All of the data that follows is to be written out exactly, with images excluded.

════════════════════

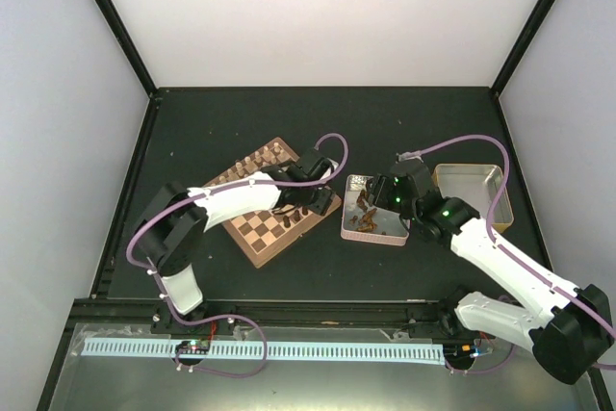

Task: Set up the chess pieces on the board
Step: Place the chess piece on the chessboard.

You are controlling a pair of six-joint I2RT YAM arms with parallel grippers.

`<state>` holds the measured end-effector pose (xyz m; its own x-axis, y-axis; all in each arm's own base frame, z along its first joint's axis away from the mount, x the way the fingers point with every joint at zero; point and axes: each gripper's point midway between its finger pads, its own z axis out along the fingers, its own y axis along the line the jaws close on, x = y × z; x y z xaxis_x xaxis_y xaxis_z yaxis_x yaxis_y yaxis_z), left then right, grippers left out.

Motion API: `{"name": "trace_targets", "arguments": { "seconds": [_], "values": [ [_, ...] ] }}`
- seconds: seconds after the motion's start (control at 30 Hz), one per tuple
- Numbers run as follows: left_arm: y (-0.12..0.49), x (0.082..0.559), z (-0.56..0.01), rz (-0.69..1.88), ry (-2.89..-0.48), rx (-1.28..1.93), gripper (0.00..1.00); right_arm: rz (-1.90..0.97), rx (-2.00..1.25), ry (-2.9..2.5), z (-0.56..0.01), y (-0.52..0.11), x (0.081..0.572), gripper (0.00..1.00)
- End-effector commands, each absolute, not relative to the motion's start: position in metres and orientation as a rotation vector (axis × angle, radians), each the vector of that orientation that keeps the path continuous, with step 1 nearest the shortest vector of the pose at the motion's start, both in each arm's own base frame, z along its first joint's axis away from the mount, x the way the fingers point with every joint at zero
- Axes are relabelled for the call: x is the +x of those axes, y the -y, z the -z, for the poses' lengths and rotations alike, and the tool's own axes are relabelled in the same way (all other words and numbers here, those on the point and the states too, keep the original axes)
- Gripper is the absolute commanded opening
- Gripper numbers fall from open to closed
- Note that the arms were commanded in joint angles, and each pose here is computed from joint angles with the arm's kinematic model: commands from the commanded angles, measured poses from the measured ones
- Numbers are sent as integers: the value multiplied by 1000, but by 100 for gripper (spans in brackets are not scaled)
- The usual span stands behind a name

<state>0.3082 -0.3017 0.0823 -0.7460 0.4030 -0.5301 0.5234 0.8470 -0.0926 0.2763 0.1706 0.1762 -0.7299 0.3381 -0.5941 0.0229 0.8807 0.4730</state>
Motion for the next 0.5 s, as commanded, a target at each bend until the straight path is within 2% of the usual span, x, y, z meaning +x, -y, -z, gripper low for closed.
{"name": "trace_targets", "arguments": {
  "seconds": [0.0, 0.47],
  "values": [
    [314, 318, -88, 318, -2506, 735, 63, -558, 268, -2325, -174, -166, 278, 64],
    [312, 332, -64, 196, -2549, 728, 52, -550, 274, -2327, -169, -164, 280, 64]
  ]
}}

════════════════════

▸ Exercise answer
Task: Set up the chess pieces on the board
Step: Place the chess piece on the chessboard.

You are controlling a pair of six-joint I2RT YAM arms with parallel grippers.

`<state>` holds the measured end-effector pose (xyz m; its own x-axis, y-axis; all in each arm's own base frame, z along its first joint's axis away from the mount, x the way the fingers point with every joint at zero; point and axes: each gripper's point midway between its finger pads, its own z axis out along the fingers, its own y axis along the line the jaws close on, x = y × z; x y z xaxis_x xaxis_y xaxis_z yaxis_x yaxis_y yaxis_z), left then right, grippers left out.

Motion API: `{"name": "trace_targets", "arguments": { "seconds": [_], "values": [ [_, ...] ] }}`
- seconds: seconds after the motion's start (control at 30 Hz), one per tuple
- Numbers run as follows: left_arm: y (-0.12..0.49), x (0.082..0.559), z (-0.56..0.01), rz (-0.69..1.88), ry (-2.89..-0.48), rx (-1.28..1.93), gripper (0.00..1.00); right_arm: rz (-1.90..0.97), rx (-2.00..1.25), ry (-2.9..2.5), z (-0.56..0.01), y (-0.52..0.11), x (0.081..0.572), gripper (0.00..1.00)
- End-effector commands, each absolute, not relative to the motion's start: position in metres and orientation as a rotation vector (axis × angle, radians), each the vector of that orientation that keeps the path continuous, with step 1 nearest the shortest vector of the pose at the motion's start, both in each arm's own base frame, z along its first joint's axis away from the mount, x the way the fingers point with every joint at zero
- Axes are relabelled for the call: x is the +x of those axes, y the -y, z the -z, for the poses' lengths and rotations alike, and the tool's own axes are relabelled in the same way (all other words and numbers here, those on the point and the states too, keep the original axes)
- Gripper is the absolute commanded opening
- Gripper numbers fall from open to closed
- Note that the arms were commanded in joint angles, and each pose here is computed from joint angles with the arm's kinematic model: commands from the commanded angles, measured poses from the measured ones
- Numbers are sent as integers: the value multiplied by 1000, but by 100 for gripper (spans in brackets are not scaled)
- The usual span stands behind a name

<state>0.3082 -0.3017 0.0823 -0.7460 0.4030 -0.5301 0.5234 0.8470 -0.0926 0.2763 0.1706 0.1762 -0.7299 0.3381 -0.5941 0.0229 0.8807 0.4730</state>
Motion for the next 0.5 s, as commanded, a target at each bend until the straight path is within 2% of the usual span, x, y, z meaning +x, -y, -z, gripper low for closed.
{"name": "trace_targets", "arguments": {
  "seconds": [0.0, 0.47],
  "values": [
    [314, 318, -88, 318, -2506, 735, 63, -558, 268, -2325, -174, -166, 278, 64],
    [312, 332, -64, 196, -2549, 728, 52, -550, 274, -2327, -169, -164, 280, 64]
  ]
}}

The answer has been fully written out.